• _Task goal_
If an entry includes an image, drop the image and copy the rest verbatim.
========
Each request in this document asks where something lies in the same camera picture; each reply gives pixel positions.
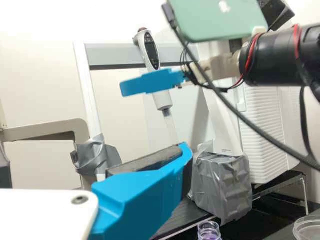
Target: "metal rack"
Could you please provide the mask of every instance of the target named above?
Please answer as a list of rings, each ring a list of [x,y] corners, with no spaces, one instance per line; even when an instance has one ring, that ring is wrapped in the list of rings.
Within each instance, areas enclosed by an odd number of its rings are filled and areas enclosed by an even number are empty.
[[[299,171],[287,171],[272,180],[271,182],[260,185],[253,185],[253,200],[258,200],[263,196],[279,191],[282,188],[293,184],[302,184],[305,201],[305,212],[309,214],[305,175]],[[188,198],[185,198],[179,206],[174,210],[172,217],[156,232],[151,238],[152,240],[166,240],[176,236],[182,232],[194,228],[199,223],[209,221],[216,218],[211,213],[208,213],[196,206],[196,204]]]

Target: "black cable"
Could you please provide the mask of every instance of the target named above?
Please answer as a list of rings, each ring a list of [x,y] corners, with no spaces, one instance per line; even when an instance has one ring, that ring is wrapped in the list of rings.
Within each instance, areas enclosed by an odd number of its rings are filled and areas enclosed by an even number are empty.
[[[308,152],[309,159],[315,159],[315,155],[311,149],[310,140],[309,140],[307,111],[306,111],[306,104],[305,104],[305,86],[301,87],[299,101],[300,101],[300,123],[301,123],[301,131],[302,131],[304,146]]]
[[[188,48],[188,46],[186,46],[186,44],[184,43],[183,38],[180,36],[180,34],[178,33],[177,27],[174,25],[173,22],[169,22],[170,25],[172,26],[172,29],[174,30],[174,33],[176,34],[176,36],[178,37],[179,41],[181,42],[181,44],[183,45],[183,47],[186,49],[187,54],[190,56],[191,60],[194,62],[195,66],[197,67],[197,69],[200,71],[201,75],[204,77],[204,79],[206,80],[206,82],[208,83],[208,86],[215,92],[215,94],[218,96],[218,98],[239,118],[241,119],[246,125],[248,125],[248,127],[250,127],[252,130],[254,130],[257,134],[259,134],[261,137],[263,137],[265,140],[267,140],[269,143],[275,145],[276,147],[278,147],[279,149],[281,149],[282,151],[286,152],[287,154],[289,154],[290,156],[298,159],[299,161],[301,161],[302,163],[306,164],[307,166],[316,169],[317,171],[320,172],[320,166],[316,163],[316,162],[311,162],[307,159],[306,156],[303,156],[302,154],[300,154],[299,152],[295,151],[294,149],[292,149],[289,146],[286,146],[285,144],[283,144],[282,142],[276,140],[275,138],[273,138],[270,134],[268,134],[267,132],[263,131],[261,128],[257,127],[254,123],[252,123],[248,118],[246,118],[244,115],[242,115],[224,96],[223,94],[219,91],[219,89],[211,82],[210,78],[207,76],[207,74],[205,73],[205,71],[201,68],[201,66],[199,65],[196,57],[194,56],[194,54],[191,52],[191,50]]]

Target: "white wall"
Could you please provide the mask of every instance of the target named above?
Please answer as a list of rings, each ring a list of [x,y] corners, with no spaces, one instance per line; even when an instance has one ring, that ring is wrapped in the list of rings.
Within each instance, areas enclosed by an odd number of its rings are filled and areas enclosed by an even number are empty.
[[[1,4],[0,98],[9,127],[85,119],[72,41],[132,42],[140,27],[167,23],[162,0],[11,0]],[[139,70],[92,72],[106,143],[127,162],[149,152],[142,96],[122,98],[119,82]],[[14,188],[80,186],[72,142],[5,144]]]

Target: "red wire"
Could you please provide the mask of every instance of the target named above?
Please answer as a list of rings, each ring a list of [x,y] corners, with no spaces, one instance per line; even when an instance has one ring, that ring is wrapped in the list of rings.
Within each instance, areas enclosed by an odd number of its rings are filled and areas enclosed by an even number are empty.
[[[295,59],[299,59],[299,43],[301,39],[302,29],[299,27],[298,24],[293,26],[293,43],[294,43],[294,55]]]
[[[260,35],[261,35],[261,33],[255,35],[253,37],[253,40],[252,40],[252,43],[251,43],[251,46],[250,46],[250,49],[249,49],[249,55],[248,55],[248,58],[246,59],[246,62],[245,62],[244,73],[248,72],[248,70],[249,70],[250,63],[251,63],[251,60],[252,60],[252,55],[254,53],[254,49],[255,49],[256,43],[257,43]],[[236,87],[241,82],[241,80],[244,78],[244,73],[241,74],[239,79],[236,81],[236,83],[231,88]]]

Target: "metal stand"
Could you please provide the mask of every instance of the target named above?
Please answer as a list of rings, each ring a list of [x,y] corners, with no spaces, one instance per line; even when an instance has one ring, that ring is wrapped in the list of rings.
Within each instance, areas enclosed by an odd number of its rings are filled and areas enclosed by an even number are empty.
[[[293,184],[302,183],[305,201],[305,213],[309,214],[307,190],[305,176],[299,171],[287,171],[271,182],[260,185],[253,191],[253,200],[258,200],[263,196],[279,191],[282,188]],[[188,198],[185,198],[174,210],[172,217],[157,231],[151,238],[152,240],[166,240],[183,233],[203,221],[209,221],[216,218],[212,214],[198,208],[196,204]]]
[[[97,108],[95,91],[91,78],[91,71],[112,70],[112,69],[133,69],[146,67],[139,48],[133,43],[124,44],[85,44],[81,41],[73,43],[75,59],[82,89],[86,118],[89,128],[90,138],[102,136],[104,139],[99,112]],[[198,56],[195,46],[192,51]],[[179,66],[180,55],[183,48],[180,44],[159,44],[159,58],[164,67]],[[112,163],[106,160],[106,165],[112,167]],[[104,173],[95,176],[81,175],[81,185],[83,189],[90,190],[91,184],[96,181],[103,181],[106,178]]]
========
• _Response_
Each request in this document asks where something lies in the same camera picture; each reply gives pixel positions.
Target: "metal rack"
Could you please provide the mask of every instance of the target named above?
Please answer as a list of rings, each ring a list of [x,y] corners, with no spaces, one instance per line; even when an instance has one ring, that ring is wrapped in the list of rings.
Within each instance, areas enclosed by an odd number of its rings are filled and areas enclosed by an even number are empty.
[[[299,171],[287,171],[272,180],[271,182],[260,185],[253,185],[253,200],[258,200],[263,196],[279,191],[282,188],[293,184],[302,184],[305,201],[305,212],[309,214],[305,175]],[[188,198],[185,198],[179,206],[174,210],[172,217],[156,232],[151,238],[152,240],[166,240],[176,236],[182,232],[194,228],[199,223],[209,221],[216,218],[211,213],[208,213],[196,206],[196,204]]]

Target: "black cable"
Could you please provide the mask of every instance of the target named above?
Please answer as a list of rings, each ring a list of [x,y] corners, with no spaces, one instance per line; even when an instance has one ring, that ring is wrapped in the list of rings.
Within each instance, areas enclosed by an odd number of its rings are filled and areas enclosed by an even number are empty.
[[[308,152],[309,159],[315,159],[315,155],[311,149],[310,140],[309,140],[307,111],[306,111],[306,104],[305,104],[305,86],[301,87],[299,101],[300,101],[300,123],[301,123],[301,131],[302,131],[304,146]]]
[[[188,48],[188,46],[186,46],[186,44],[184,43],[183,38],[180,36],[180,34],[178,33],[177,27],[174,25],[173,22],[169,22],[170,25],[172,26],[172,29],[174,30],[174,33],[176,34],[176,36],[178,37],[179,41],[181,42],[181,44],[183,45],[183,47],[186,49],[187,54],[190,56],[191,60],[194,62],[195,66],[197,67],[197,69],[200,71],[201,75],[204,77],[204,79],[206,80],[206,82],[208,83],[208,86],[215,92],[215,94],[218,96],[218,98],[239,118],[241,119],[246,125],[248,125],[248,127],[250,127],[252,130],[254,130],[257,134],[259,134],[261,137],[263,137],[265,140],[267,140],[269,143],[275,145],[276,147],[278,147],[279,149],[281,149],[282,151],[286,152],[287,154],[289,154],[290,156],[298,159],[299,161],[301,161],[302,163],[306,164],[307,166],[316,169],[317,171],[320,172],[320,166],[316,163],[316,162],[311,162],[307,159],[306,156],[303,156],[302,154],[300,154],[299,152],[295,151],[294,149],[292,149],[289,146],[286,146],[285,144],[283,144],[282,142],[276,140],[275,138],[273,138],[270,134],[268,134],[267,132],[263,131],[261,128],[257,127],[254,123],[252,123],[248,118],[246,118],[244,115],[242,115],[224,96],[223,94],[219,91],[219,89],[211,82],[210,78],[207,76],[207,74],[205,73],[205,71],[201,68],[201,66],[199,65],[196,57],[194,56],[194,54],[191,52],[191,50]]]

Target: "white wall"
Could you please provide the mask of every instance of the target named above?
Please answer as a list of rings, each ring a list of [x,y] corners, with no spaces, one instance per line; even when an instance has one ring, that ring is wrapped in the list of rings.
Within each instance, areas enclosed by an odd number of its rings are filled and areas enclosed by an even number are empty.
[[[1,4],[0,98],[9,127],[85,119],[72,41],[132,42],[140,27],[167,23],[162,0],[11,0]],[[139,70],[92,72],[106,143],[127,162],[149,152],[142,96],[122,98],[119,82]],[[14,188],[80,186],[72,142],[5,144]]]

Target: "red wire"
Could you please provide the mask of every instance of the target named above?
Please answer as a list of rings, each ring a list of [x,y] corners, with no spaces, one instance per line; even when an instance has one ring, that ring is wrapped in the list of rings.
Within each instance, areas enclosed by an odd number of its rings are filled and areas enclosed by an even number are empty.
[[[295,59],[299,59],[299,43],[301,39],[302,29],[299,27],[298,24],[293,26],[293,43],[294,43],[294,55]]]
[[[260,35],[261,35],[261,33],[255,35],[253,37],[253,40],[252,40],[252,43],[251,43],[251,46],[250,46],[250,49],[249,49],[249,55],[248,55],[248,58],[246,59],[246,62],[245,62],[244,73],[248,72],[248,70],[249,70],[250,63],[251,63],[251,60],[252,60],[252,55],[254,53],[254,49],[255,49],[256,43],[257,43]],[[236,87],[241,82],[241,80],[244,78],[244,73],[241,74],[239,79],[236,81],[236,83],[231,88]]]

Target: "metal stand"
Could you please provide the mask of every instance of the target named above?
Please answer as a list of rings, each ring a list of [x,y] corners, with no spaces, one instance per line; even when an instance has one ring, that ring is wrapped in the list of rings.
Within each instance, areas enclosed by an odd number of its rings are filled and areas enclosed by an even number are empty.
[[[293,184],[302,183],[305,201],[305,213],[309,214],[307,190],[305,176],[299,171],[287,171],[271,182],[260,185],[253,191],[253,200],[258,200],[263,196],[279,191],[282,188]],[[188,198],[185,198],[174,210],[172,217],[157,231],[151,238],[152,240],[166,240],[183,233],[203,221],[209,221],[216,218],[212,214],[198,208],[196,204]]]
[[[97,108],[95,91],[91,78],[91,71],[112,70],[112,69],[133,69],[146,67],[139,48],[133,43],[124,44],[85,44],[81,41],[73,43],[75,59],[82,89],[86,118],[89,128],[90,138],[102,136],[104,139],[99,112]],[[198,56],[195,46],[192,51]],[[179,66],[180,55],[183,48],[180,44],[159,44],[159,58],[164,67]],[[112,163],[106,160],[106,165],[112,167]],[[104,173],[95,176],[81,175],[81,185],[83,189],[90,190],[91,184],[96,181],[103,181],[106,178]]]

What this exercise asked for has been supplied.